= Beginning of Section =
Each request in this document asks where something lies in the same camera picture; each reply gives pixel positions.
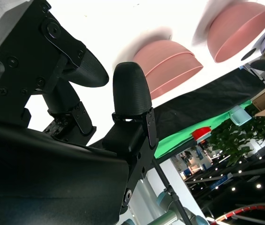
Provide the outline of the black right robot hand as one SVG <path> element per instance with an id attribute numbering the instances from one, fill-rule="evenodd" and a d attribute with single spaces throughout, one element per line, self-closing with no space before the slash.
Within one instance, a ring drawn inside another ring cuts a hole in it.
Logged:
<path id="1" fill-rule="evenodd" d="M 154 110 L 140 66 L 113 75 L 114 125 L 96 127 L 72 87 L 109 76 L 89 49 L 30 0 L 0 18 L 0 225 L 114 225 L 154 157 Z"/>
= End of Section =
— ACTIVITY —
Write out again, exactly, only the lines from the beginning of the material above to the line that holds "Within one instance, a", both ends included, and no pictures.

— RESPONSE AREA —
Each request in this document asks where something lies in the same camera picture; each reply gives pixel positions.
Provide the outline of the black right robot hand as one SVG <path> element per instance with an id attribute numbering the instances from one, fill-rule="evenodd" and a d attribute with single spaces throughout, one element per line, self-closing with no space before the slash.
Within one instance, a ring drawn inside another ring cuts a hole in it.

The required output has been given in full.